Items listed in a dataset
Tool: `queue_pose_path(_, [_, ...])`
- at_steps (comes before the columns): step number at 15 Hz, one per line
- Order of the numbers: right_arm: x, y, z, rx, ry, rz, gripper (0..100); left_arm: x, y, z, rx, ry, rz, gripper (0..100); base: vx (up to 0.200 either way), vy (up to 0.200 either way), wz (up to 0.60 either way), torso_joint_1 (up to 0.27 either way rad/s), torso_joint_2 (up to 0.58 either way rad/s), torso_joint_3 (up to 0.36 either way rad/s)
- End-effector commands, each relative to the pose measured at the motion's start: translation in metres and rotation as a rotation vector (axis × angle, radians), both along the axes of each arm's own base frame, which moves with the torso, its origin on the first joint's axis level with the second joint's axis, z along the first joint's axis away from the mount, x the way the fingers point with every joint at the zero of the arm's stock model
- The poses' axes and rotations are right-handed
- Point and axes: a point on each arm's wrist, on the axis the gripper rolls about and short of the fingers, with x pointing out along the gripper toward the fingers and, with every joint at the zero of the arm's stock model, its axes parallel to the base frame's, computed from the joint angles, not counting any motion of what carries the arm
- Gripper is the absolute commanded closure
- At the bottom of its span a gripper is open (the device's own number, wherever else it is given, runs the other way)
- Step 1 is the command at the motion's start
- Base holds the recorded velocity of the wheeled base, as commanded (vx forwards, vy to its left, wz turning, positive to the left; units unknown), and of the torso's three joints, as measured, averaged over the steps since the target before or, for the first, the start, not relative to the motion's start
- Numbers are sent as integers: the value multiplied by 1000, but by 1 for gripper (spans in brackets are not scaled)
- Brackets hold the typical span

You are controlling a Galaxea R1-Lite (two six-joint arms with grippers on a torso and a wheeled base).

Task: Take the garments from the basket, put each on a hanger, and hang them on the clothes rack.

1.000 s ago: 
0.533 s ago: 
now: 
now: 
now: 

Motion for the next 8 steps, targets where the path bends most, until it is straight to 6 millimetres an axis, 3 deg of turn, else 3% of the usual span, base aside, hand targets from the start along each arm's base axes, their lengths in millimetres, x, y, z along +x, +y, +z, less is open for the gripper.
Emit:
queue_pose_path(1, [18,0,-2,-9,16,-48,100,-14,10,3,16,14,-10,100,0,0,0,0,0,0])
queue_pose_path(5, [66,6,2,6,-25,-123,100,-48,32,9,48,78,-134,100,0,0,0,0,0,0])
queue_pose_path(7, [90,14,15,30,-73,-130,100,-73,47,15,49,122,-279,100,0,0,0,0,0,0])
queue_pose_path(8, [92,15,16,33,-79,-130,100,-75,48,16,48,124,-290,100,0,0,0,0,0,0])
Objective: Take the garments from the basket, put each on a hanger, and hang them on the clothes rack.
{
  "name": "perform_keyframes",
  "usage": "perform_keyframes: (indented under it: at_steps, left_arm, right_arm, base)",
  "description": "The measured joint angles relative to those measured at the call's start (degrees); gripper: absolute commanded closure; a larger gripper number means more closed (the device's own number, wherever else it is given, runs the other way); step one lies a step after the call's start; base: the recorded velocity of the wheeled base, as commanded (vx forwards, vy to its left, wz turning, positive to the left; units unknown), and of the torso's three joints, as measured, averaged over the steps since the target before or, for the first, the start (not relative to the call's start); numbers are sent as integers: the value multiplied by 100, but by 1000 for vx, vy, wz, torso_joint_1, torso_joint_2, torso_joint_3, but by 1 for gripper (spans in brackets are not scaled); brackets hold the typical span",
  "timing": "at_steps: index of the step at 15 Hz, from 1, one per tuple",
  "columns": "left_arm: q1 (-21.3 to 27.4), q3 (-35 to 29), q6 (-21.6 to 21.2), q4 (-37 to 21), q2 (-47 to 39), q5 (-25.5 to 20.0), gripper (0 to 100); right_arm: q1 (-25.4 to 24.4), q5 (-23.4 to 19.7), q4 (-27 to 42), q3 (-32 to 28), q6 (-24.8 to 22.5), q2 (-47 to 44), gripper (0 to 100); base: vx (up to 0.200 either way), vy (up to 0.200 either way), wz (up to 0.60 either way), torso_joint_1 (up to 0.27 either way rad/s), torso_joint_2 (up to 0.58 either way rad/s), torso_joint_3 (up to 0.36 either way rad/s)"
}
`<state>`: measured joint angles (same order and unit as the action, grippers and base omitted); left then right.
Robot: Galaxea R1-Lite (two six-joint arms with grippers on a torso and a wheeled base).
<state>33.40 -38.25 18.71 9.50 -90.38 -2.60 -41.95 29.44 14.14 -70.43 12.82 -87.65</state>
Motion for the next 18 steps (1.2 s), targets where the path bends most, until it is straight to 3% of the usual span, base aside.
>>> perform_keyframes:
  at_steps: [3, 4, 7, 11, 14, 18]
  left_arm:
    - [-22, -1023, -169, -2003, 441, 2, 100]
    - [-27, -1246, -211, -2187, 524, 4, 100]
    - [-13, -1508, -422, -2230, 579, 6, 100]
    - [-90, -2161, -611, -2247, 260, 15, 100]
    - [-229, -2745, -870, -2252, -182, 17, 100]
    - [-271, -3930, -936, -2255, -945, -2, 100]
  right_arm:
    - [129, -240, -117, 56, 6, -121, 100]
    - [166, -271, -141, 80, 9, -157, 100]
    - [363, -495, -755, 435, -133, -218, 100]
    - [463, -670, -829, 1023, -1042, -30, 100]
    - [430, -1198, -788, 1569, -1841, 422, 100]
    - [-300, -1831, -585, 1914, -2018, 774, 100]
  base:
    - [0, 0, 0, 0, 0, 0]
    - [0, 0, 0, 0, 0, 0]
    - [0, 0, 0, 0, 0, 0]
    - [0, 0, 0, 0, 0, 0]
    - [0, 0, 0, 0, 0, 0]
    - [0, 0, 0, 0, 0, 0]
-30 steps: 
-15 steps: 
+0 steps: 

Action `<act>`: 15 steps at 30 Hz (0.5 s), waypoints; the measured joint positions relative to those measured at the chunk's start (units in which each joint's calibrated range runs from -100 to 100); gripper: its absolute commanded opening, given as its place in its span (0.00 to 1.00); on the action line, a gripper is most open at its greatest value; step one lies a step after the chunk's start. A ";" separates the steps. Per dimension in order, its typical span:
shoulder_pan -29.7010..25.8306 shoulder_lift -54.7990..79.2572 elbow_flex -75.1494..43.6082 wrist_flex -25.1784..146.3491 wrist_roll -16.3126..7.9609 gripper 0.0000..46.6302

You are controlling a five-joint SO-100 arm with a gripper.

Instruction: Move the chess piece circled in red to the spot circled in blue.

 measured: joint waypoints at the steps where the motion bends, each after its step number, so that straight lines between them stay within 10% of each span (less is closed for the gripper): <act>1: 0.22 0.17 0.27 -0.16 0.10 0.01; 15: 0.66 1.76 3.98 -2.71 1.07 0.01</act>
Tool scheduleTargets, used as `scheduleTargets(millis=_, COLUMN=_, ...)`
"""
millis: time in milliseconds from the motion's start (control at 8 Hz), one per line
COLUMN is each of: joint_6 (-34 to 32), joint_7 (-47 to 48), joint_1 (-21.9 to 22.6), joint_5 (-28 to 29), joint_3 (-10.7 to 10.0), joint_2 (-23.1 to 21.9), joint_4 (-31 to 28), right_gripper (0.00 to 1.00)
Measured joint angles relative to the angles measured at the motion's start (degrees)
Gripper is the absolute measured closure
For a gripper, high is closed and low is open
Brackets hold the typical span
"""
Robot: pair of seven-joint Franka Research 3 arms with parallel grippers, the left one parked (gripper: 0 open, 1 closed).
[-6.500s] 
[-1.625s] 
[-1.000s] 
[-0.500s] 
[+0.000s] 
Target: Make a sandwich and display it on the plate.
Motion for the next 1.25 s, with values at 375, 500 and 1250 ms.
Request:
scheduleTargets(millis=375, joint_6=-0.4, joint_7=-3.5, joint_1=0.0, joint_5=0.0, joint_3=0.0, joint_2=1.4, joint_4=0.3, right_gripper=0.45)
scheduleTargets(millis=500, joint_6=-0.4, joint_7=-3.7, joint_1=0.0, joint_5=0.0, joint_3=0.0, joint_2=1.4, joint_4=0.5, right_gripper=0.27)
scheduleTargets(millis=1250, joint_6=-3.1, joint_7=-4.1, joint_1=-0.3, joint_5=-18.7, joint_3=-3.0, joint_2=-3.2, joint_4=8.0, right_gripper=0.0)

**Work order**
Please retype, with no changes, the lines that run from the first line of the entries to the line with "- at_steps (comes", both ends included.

**Answer section**
Tool: `queue_pose_path(_, [_, ...])`
- at_steps (comes before the columns): step number at 15 Hz, one per line

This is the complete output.